Town after town, each with typically 5 to10% of on-site wastewater systems (mostly old cesspools and "modern" septic tank/leach fields deemed to be failing) has moved to central collection and treatment of sewage; but it’s this centralized treatment of sewage that creates sludge. The more extensive the treatment, the greater the sludge problem has become.
Groundwater and Air Pollution Caused by Sludge
In some places, sludge has been dumped into "sanitary" landfills, causing serious groundwater pollution. In other places, it has been incinerated, causing serious air pollution. Remarkable as it may seem given the stated objective of removing pollutants from the water, cities built on ocean shores have simply dumped the sludge into the ocean.

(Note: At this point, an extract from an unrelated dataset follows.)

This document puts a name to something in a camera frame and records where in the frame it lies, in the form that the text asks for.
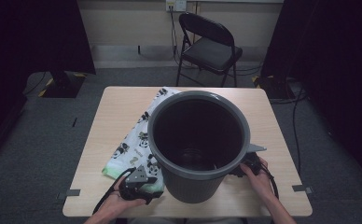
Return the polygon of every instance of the chair backrest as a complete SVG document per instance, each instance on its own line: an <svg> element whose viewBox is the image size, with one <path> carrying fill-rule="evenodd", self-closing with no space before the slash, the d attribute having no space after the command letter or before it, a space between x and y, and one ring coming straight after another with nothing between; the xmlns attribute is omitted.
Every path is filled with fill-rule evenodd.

In 1992, the ocean dumping ban went into effect to protect U.S. marine waters, and sewage sludge was rechristened "beneficial biosolids" for agricultural use. The benefit of this content compared to the dangers of the toxic matter in it is a key point in the debate about land application of sludge. Most experts believe that the menace of toxic and otherwise non-life-compatible substances found in sludge greatly outweigh the potential nutrient benefit.

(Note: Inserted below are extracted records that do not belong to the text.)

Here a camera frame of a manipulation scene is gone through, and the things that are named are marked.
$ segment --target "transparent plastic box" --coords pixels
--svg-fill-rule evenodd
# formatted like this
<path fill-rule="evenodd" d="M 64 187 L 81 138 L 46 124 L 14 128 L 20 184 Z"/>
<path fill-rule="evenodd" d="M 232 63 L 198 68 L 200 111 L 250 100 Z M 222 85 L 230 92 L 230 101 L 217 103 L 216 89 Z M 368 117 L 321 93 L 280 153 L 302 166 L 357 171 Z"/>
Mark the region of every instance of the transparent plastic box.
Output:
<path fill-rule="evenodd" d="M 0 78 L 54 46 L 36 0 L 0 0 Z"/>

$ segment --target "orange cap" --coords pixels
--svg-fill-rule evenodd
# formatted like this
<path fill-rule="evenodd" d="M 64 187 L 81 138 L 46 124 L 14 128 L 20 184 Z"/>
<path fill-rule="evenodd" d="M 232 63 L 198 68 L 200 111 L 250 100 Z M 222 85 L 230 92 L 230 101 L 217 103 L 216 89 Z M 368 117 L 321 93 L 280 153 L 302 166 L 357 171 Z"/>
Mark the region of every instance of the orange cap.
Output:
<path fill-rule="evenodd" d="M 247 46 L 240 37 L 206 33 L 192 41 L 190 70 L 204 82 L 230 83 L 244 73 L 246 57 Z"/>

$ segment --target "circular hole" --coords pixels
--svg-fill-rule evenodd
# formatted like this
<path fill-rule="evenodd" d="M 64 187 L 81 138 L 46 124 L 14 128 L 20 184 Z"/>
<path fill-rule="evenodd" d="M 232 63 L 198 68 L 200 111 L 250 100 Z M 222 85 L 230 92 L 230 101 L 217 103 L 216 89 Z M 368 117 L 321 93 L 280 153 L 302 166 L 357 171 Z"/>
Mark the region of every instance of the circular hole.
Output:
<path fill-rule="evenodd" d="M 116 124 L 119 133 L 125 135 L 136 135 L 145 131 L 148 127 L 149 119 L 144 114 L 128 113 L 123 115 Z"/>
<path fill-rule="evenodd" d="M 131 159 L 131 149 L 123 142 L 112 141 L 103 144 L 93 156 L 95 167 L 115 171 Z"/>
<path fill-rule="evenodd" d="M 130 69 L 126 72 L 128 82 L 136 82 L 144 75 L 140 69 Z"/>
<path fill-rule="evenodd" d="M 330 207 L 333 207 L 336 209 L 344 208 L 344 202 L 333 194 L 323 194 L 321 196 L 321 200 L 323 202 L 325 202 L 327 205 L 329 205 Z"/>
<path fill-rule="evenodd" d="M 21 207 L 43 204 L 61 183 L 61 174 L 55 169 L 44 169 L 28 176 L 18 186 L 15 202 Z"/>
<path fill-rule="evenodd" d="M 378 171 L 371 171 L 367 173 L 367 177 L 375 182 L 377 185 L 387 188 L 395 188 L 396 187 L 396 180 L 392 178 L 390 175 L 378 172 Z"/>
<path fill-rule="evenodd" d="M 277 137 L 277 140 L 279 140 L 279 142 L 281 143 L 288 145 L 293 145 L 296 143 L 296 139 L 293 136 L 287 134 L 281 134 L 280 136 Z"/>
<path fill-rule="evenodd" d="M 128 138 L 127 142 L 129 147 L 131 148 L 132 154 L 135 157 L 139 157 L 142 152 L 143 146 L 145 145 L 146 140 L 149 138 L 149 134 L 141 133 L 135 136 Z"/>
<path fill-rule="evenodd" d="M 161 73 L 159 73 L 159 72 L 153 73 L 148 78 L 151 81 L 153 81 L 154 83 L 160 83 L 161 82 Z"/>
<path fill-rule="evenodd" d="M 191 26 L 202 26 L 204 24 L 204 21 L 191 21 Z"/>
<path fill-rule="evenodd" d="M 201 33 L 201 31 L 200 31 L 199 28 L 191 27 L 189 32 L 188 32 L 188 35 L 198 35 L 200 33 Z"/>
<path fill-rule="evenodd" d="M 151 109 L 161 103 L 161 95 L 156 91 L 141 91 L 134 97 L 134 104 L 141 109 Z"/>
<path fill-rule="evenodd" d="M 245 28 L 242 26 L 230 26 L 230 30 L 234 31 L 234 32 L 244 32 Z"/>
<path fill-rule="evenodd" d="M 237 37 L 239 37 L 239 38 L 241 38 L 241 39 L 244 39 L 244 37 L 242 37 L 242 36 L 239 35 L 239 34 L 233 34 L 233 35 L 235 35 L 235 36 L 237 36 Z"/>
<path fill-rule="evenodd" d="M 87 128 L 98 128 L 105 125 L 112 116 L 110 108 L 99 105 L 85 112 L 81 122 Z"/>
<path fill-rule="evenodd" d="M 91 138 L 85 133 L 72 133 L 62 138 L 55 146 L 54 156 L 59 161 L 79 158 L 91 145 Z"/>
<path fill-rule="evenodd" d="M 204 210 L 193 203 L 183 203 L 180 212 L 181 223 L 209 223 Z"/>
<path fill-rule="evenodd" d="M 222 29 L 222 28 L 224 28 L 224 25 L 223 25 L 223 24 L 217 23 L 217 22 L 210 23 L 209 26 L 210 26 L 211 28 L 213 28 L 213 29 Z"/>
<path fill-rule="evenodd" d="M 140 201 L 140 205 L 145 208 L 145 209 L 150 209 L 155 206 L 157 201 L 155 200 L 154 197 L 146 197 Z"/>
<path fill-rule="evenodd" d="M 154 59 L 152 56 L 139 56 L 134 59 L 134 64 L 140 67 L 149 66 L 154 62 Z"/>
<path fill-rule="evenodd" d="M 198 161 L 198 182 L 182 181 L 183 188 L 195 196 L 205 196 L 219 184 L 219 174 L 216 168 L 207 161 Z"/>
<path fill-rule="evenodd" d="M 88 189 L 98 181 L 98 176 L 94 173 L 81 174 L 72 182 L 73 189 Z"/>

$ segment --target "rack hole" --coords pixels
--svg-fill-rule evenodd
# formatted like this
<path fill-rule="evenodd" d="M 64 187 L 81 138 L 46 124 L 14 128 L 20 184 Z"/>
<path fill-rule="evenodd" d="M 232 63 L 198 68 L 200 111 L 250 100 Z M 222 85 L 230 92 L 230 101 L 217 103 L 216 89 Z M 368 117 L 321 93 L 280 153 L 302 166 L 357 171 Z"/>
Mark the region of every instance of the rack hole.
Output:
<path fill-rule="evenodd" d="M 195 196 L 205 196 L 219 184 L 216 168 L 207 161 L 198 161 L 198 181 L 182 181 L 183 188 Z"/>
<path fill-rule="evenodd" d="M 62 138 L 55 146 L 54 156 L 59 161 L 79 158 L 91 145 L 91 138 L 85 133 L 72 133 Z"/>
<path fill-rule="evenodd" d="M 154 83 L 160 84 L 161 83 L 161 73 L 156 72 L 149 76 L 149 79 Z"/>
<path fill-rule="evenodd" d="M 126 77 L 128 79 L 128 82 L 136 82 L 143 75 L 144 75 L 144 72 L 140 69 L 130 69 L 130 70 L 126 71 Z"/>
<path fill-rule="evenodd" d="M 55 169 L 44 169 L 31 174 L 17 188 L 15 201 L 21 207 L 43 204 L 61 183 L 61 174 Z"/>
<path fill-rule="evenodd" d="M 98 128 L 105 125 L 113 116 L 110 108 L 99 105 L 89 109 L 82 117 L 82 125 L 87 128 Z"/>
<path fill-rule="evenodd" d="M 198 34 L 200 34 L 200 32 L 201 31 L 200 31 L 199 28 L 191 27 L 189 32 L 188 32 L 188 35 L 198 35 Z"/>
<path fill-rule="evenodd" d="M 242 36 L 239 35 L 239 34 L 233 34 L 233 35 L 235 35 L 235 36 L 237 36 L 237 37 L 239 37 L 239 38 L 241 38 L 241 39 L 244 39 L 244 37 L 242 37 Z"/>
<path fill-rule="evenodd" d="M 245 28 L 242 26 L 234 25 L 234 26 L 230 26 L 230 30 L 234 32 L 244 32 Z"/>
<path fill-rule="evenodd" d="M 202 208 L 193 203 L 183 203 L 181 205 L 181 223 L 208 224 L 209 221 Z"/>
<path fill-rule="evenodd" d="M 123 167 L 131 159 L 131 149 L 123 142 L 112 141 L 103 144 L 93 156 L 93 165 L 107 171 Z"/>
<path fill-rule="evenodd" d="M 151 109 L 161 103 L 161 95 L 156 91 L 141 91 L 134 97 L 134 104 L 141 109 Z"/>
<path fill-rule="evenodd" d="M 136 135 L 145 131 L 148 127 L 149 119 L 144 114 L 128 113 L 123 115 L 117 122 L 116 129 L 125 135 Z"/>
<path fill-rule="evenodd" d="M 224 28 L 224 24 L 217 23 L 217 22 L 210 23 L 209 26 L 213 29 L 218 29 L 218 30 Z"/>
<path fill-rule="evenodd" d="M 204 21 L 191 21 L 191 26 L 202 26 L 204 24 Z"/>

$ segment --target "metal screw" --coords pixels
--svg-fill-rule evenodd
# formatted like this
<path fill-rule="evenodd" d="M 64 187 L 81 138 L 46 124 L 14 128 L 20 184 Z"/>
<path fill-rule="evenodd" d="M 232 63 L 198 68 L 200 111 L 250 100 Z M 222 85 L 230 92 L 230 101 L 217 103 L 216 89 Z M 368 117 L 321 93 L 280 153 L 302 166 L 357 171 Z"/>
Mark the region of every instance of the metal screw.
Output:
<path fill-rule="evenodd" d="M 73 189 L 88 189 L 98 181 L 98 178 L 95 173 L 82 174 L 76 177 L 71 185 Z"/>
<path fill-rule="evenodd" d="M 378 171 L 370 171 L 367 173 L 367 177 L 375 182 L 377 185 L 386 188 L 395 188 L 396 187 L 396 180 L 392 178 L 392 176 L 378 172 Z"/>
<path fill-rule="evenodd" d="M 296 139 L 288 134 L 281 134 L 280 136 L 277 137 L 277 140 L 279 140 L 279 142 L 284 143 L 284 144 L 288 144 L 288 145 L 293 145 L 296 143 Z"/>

Here are the ten most polluted places on earth. Much of that pollution is caused by sewage released from municipal treatment plants.

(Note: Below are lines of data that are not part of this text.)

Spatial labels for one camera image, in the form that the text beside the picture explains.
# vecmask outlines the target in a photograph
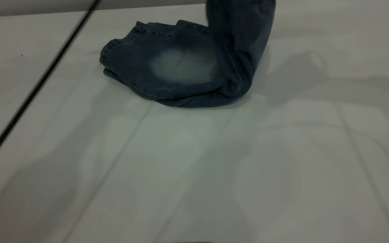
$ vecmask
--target blue denim jeans
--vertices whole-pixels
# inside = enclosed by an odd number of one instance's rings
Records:
[[[136,26],[104,46],[104,73],[167,106],[221,106],[249,90],[275,0],[207,0],[209,27],[184,20]]]

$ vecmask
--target black cable
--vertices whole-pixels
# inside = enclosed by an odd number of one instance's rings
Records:
[[[64,54],[67,52],[68,48],[70,48],[71,43],[73,40],[77,37],[79,32],[82,30],[85,23],[88,21],[88,19],[91,17],[91,14],[94,12],[94,10],[97,8],[101,0],[94,0],[90,7],[88,8],[88,12],[83,16],[82,20],[77,24],[76,28],[70,35],[70,37],[67,39],[64,46],[59,51],[58,55],[55,57],[52,64],[48,67],[46,72],[43,74],[42,78],[37,82],[34,89],[29,93],[26,100],[22,103],[20,108],[17,110],[16,114],[13,118],[11,118],[10,123],[6,126],[4,131],[0,135],[0,148],[1,145],[4,143],[4,141],[7,139],[10,132],[13,130],[16,123],[20,120],[20,117],[22,117],[23,113],[28,109],[28,106],[31,104],[31,102],[34,100],[35,96],[37,96],[38,92],[41,90],[43,85],[46,83],[46,81],[49,79],[51,74],[54,72],[55,68],[58,66],[59,62],[61,61],[62,57],[64,57]]]

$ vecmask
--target white wall
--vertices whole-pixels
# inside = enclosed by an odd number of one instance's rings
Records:
[[[0,0],[0,16],[85,10],[92,0]],[[203,3],[205,0],[103,0],[99,9]]]

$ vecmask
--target denim fabric
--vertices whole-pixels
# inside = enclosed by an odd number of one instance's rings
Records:
[[[230,103],[250,88],[268,41],[275,0],[208,0],[209,27],[179,20],[136,26],[104,46],[104,73],[167,106]]]

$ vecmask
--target white table
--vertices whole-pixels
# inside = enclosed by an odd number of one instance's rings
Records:
[[[80,17],[81,12],[0,17],[0,133]]]
[[[0,151],[0,243],[389,243],[389,1],[279,1],[229,106],[102,74],[136,20],[179,19],[204,5],[94,13]]]

The Environmental Impact of Global Warming on the World's Water Supply
The solution to the problem is clear: don’t create sludge in the first place. Communities that are not already using sewers to create sludge should practice sewer avoidance. A sewer is extremely expensive technology. It degrades the environment more than protects it, and it produces sludge in overwhelming quantities.
If the threat to the world's water supply increases, or the supply of potable water is reduced in volume, the quality of any recharge to the water supply becomes critical. On-site wastewater treatment systems will have an increasing impact in maintaining water quality, primarily by preventing pollution of aquifers that may be reduced in size.
Even without the future impact of global warming, much of the world's potable water supply depends upon better management of on-site sewage treatment and disposal systems and replacement of antiquated methods and processes.
References:
- The Water Encyclopedia, Published by John Wiley & Sons, 2007.
- Gleick, Peter H., Pacific Institute Research Report, “Dirty Water: Estimated Deaths for Water-Related Diseases 2000 – 2020,” August 15, 2002.
- Committee to Review the New York City Watershed Management Strategy, Water Science and Technology Board, Commission on Geosciences, Environment and Resources, National Research Council, National Academy Press, “Watershed Management for Potable Water Supply, Assessing he New York City Strategy,” 2000.
- “Septic Tank System Effects on Ground Water Quality”, by Larry W. Canter and Robert C. Knox, CRC Press, Lewis Publishers, Inc., 1985.